Why an app-focused strategy could lead to mobile failure

Why an app-focused strategy could lead to mobile failure

Image: iStockphoto/LDProd

Sure, consumers spend upwards of 90% of their mobile lives in apps, but charting an app-only approach to mobile transformation is shortsighted and counterproductive, as a new Forrester report uncovers. For, as the report authors conclude, "[L]ooking at mobile development as native versus web is a false choice; there are several shades of gray in between."

Which "shade" an enterprise chooses depends entirely on what they're trying to accomplish.

SEE: BYOD (Bring Your Own Device) Policy Template (Tech Pro Research)

Inside or outside the firewall?

Though React Native, AngularJS, and other JavaScript frameworks for building web apps are starting to challenge this notion, in general native development yields the best app experiences.

Tailoring native code to the APIs of a specific OS gives the developer deep control over the resultant experience.

Native apps, however, come with a cost: According to Forrester, porting that lovely Android app "adds a 50% to 70% increment of the cost of the original app for every new mobile operating system an app needs to run on."

In other words, catering to consumers with a rich, interactive experience isn't cheap.

Nor is it always necessary. For example, for enterprise apps, where reuse (and easy updating) of content and leveraging existing web skills may be primary considerations, turning to web apps may be the exact right strategy. Given these and other considerations, it's not surprising that web technologies are a constant staple with mobile developers:

appstudy1.jpg

To be clear, these developers are using the web both for consumer-facing apps and employee-facing enterprise apps. The question, as Forrester highlights, is exactly what you're trying to accomplish.

You can't save your way to mobile excellence

If all the web offered was a cheaper way to develop apps, that would be a truly terrible reason to embrace it.

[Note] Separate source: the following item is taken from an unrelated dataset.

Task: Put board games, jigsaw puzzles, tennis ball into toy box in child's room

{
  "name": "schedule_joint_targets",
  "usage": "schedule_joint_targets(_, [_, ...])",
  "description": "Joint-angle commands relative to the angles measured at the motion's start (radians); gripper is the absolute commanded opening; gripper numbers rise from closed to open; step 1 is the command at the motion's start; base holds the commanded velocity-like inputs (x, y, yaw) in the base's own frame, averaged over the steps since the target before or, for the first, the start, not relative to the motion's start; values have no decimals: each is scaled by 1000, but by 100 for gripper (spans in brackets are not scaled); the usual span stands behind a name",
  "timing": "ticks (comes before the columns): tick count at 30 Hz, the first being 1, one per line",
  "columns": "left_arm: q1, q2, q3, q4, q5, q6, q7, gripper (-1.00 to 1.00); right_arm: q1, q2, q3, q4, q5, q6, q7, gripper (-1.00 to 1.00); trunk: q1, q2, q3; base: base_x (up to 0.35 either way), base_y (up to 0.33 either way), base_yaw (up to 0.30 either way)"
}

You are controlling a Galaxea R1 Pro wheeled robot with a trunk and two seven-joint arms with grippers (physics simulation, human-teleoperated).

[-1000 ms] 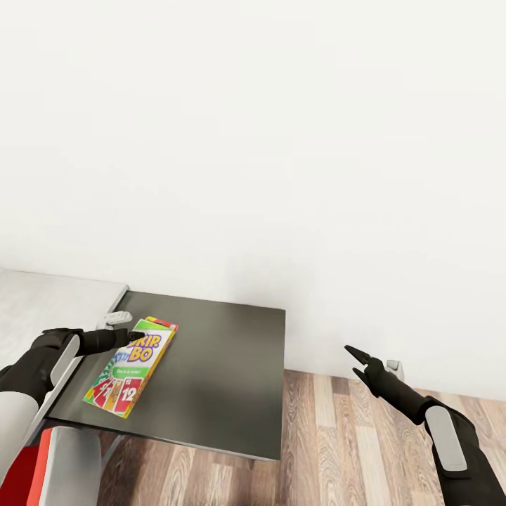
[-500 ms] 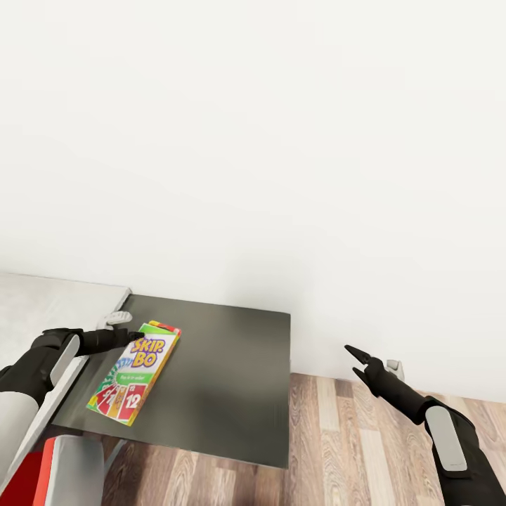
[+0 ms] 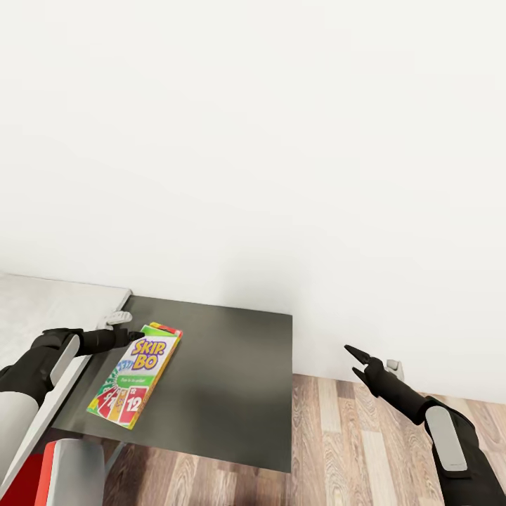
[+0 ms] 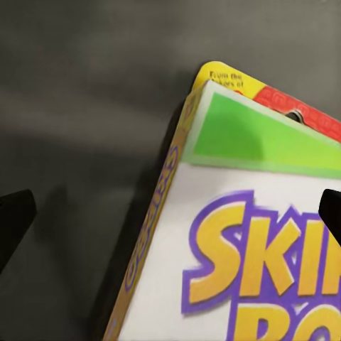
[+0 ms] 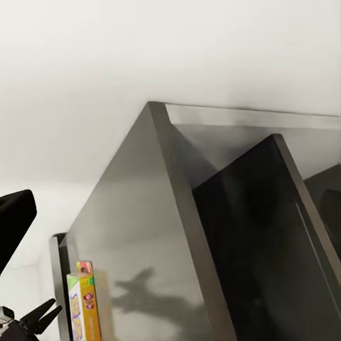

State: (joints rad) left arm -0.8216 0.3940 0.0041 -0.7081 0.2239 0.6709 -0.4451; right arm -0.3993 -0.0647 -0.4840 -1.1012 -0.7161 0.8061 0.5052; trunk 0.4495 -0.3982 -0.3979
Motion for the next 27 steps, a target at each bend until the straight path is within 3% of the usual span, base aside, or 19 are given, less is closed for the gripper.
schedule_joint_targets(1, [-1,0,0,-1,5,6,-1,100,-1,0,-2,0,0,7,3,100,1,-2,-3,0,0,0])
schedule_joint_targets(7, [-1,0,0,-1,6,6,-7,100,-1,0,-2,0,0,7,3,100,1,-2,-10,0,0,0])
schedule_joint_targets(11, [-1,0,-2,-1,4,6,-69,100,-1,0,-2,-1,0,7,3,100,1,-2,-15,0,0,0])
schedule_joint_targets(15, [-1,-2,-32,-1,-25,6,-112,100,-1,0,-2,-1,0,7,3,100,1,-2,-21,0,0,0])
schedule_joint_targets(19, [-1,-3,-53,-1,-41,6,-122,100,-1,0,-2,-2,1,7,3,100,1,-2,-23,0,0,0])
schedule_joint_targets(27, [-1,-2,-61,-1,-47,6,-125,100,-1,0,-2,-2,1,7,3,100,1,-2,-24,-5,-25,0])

What good is a cheap app that delivers a bad experience and doesn't get used, whether for employees or consumers?

The mobile experience is being defined by mobile-first apps like Uber, which leaves no one with an excuse for building shoddy apps, whether a developer trying to build a business in the App Store or an IT department just trying to get healthcare benefits information packaged in a mobile format.

No, the reason to embrace the web is to improve a user's experience, not make life easier on lazy developers.

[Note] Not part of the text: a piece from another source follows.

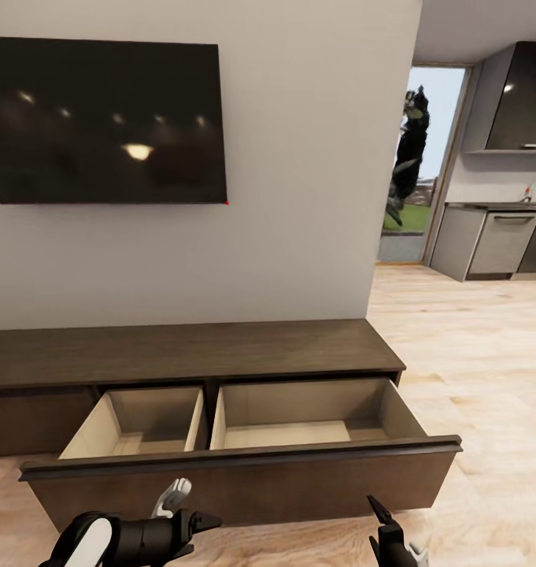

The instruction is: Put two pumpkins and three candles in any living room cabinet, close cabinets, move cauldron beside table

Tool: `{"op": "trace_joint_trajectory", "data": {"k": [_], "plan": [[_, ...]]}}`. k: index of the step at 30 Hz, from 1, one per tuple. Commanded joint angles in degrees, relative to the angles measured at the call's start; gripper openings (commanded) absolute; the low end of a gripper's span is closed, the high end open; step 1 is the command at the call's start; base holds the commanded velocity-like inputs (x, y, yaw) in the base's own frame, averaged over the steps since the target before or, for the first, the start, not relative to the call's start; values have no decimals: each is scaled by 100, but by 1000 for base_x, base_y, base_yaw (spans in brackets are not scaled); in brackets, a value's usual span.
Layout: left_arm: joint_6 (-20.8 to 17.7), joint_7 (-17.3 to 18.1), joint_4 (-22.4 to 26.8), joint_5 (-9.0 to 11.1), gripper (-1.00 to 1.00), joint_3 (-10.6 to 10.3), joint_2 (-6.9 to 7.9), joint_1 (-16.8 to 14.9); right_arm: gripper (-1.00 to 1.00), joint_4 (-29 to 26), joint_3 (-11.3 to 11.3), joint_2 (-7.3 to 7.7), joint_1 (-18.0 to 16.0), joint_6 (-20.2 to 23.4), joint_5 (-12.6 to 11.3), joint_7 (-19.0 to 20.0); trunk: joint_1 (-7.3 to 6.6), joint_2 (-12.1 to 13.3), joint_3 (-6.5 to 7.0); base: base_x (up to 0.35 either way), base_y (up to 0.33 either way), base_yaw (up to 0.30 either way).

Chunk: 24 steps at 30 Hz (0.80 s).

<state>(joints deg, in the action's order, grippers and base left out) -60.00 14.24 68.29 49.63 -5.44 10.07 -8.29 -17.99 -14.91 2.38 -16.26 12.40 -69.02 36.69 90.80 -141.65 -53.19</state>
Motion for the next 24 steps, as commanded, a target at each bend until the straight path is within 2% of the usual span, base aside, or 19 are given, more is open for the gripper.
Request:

As I've written, some businesses simply don't require the types of engagement native apps can offer. But more often than not, mobile development is a matter of native and web, not one or the other.

Hence, enterprises should look at a blend of native and web projects. For example, one large US retailer with which I spoke uses an optimized web experience to pull in casual shoppers, a true "top of the funnel" experience, as venture capitalist Fred Wilson calls it. For its most dedicated customers, it has an app (actually, two) to give in-store directions, scan bar codes for detailed information, and more.

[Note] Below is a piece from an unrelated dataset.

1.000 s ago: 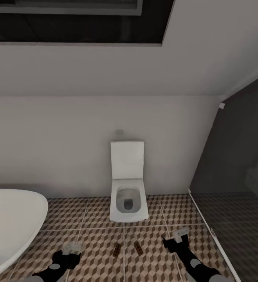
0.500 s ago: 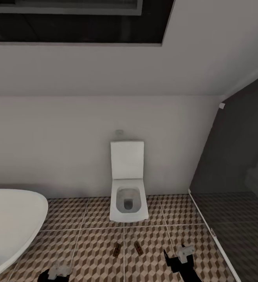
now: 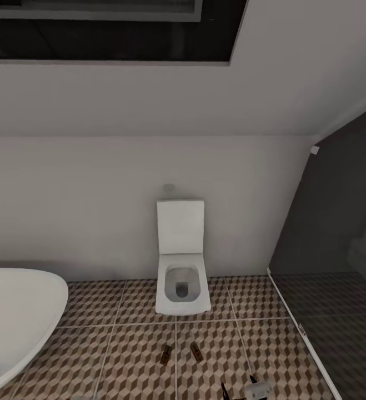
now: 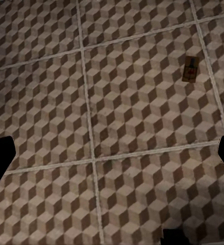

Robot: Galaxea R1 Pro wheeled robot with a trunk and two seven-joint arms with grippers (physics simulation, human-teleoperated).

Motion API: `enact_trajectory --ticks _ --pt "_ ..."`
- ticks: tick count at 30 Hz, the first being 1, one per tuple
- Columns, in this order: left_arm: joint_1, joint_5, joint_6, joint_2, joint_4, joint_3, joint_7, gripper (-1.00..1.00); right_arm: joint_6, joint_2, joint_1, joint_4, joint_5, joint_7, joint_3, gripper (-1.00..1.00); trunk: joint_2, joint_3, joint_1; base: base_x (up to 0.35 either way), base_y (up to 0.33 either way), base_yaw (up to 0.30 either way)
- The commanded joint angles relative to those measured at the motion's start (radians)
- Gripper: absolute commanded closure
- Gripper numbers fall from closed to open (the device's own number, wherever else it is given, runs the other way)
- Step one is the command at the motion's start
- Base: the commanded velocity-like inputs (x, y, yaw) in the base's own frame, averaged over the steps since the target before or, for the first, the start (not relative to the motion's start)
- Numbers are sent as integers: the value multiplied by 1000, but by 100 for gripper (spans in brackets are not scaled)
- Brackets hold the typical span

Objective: Take the four mousetraps from the cabinet in the bathroom and place them on the bathroom floor. Make sure all four end up on the same floor surface, and ensure that at least two of them are either under or directly next to the same bathroom sink.

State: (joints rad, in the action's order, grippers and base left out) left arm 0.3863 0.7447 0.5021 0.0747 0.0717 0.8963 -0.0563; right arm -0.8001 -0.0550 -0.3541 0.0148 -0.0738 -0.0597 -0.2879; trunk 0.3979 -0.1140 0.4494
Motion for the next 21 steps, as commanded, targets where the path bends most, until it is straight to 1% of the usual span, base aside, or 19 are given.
enact_trajectory --ticks 1,4,5,6,7,8,9,11,12,17,21 --pt "-1 -3 5 -2 1 5 -7 -100 -2 -7 0 -1 -9 -19 -7 -100 2 -2 1 0 0 0" --pt "-3 -2 9 -4 1 4 -9 -100 -2 -24 2 0 -9 -71 -7 -100 2 -2 1 0 0 0" --pt "-4 3 11 -5 0 1 -11 -100 -1 -32 3 0 -9 -110 -7 -100 2 -2 1 0 0 0" --pt "-5 7 11 -5 -1 -2 -11 -100 -1 -35 3 1 -9 -129 -7 -100 2 -2 1 0 0 0" --pt "-5 46 12 -8 -3 -22 -14 -100 -1 -42 4 2 -9 -207 -7 -100 2 -2 1 0 0 0" --pt "-6 55 12 -8 -4 -26 -14 -100 -1 -43 4 3 -10 -216 -7 -100 2 -2 1 0 0 0" --pt "-6 73 12 -8 -5 -31 -14 -100 -1 -44 4 3 -9 -228 -7 -100 2 -2 1 0 0 0" --pt "-6 87 12 -8 -6 -34 -14 -100 -1 -43 4 3 -10 -236 -7 -100 2 -2 1 0 0 0" --pt "-6 99 12 -9 -7 -37 -13 -100 -1 -42 4 3 -10 -243 -7 -100 2 -2 1 0 0 0" --pt "-6 112 13 -8 -7 -40 -13 -100 -2 -42 4 4 -8 -246 -7 -100 2 -2 1 0 0 0" --pt "-6 115 13 -7 -4 -39 -12 -100 -3 -42 4 5 -8 -247 -8 -100 2 -2 1 0 0 0"
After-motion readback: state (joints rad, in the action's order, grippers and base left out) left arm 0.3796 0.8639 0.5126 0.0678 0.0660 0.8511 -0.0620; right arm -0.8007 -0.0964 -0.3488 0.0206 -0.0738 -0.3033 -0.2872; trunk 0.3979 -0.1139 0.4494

Another entertainment company that I spoke to recently needs to update its content constantly—on a daily or even hourly basis—and is the sort of business that visitors use on an infrequent basis. They, therefore, have invested heavily in an optimized web experience that gives them full control over that ever-changing content, plus using apps for more casual (but constant) engagement, like games.

Good enough...isn't

This is where I diverge from Forrester's assessment of mobile development. The report concludes that "[M]ore and more developers will experiment with web and cross-platform

tools in 2016 and beyond," which is true. But, the reason is wrong: "They will find that they can achieve 'good enough' results, and pure native mobile development will yield to cross-platform development in particular."

SEE: Mobile vs. desktop apps: Performance, not parity (ZDNet)

In a world gone mobile, where the first impression a consumer (or employee) will have with your brand is a mobile one, it's not sufficient to deliver "good enough" mobile experiences. They must be exceptional, or your business is history.

Smart developers recognize this and know that, rather than using the web as a poor excuse for an app, they use the web to complement the app experience, or vice versa. The "how" of doing so depends on the particular business, but the target always needs to be an exceptional user experience, in native apps or on the web (or in between).